(About this exercise):
Up to and including the line with "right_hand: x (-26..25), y", reproduce the listing below exactly, beginning at its first line.

-------- Collected data --------

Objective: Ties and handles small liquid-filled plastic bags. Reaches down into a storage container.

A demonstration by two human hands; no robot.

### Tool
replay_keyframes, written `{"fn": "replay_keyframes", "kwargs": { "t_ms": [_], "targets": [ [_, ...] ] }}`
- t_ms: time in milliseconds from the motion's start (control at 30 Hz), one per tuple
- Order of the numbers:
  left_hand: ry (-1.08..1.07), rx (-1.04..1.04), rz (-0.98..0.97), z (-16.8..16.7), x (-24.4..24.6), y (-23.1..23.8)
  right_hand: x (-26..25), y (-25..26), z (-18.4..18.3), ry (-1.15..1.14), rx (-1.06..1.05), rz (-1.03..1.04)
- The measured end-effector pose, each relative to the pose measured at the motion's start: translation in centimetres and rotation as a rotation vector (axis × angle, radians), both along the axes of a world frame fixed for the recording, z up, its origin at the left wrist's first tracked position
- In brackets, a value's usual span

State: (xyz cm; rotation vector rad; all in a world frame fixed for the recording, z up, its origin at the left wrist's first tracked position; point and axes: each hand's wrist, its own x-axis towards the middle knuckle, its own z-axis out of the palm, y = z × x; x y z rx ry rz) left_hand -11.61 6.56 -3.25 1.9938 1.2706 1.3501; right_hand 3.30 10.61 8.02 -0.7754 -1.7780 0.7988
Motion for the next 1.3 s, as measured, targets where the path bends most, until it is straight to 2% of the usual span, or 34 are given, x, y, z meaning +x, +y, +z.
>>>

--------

(Answer to the problem):
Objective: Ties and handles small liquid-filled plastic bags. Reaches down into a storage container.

A demonstration by two human hands; no robot.

### Tool
replay_keyframes, written `{"fn": "replay_keyframes", "kwargs": { "t_ms": [_], "targets": [ [_, ...] ] }}`
- t_ms: time in milliseconds from the motion's start (control at 30 Hz), one per tuple
- Order of the numbers:
  left_hand: ry (-1.08..1.07), rx (-1.04..1.04), rz (-0.98..0.97), z (-16.8..16.7), x (-24.4..24.6), y (-23.1..23.8)
  right_hand: x (-26..25), y (-25..26), z (-18.4..18.3), ry (-1.15..1.14), rx (-1.06..1.05), rz (-1.03..1.04)

The output shown is complete.